◆ Assignment: Your answer should consist of the lines holding "whose", copied from the material below.

◆ Records supplied:
• • • • • • •
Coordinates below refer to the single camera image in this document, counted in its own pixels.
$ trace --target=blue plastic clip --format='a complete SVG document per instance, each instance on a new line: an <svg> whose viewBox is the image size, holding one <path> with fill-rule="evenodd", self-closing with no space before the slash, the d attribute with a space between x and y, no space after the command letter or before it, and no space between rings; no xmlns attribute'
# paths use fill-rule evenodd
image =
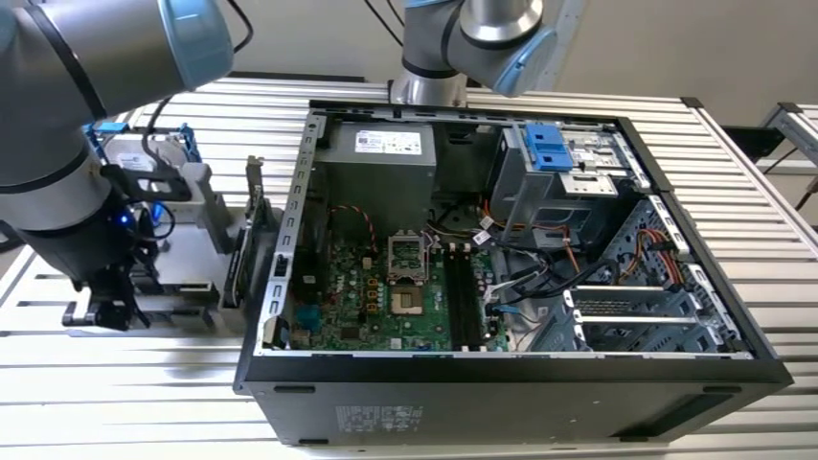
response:
<svg viewBox="0 0 818 460"><path fill-rule="evenodd" d="M531 152L534 167L539 171L571 171L574 169L574 159L556 126L527 124L526 145Z"/></svg>

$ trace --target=open computer tower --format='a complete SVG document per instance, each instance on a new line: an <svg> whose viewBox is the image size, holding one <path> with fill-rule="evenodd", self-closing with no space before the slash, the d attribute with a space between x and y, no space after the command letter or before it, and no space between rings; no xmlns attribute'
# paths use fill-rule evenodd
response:
<svg viewBox="0 0 818 460"><path fill-rule="evenodd" d="M625 118L312 102L260 260L286 444L667 442L791 383Z"/></svg>

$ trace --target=robotic arm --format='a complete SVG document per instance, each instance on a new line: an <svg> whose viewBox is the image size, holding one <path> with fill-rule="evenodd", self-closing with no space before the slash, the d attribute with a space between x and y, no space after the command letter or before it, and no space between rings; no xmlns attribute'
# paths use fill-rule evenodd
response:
• • • • • • •
◆ Result of this task:
$ trace --target=blue plastic clip --format='a complete SVG document per instance, each instance on a new line: an <svg> whose viewBox is the image size, holding one <path> with fill-rule="evenodd", self-closing with no space before the slash, the d attribute with a space between x and y, no space after the command letter or before it, and no space between rings; no xmlns attribute'
$ trace --target=open computer tower --format='a complete SVG document per instance, each instance on a new line: an <svg> whose viewBox is the image size, holding one <path> with fill-rule="evenodd", self-closing with no space before the slash, the d attribute with a space between x and y, no space after the command letter or before it, and no space between rings; no xmlns attribute'
$ trace --target=robotic arm --format='a complete SVG document per instance, each instance on a new line: an <svg> whose viewBox is the image size, holding one <path> with fill-rule="evenodd", self-closing with no space before the slash, the d attribute with a space between x and y, no space after the command letter or before it, and no space between rings; no xmlns attribute'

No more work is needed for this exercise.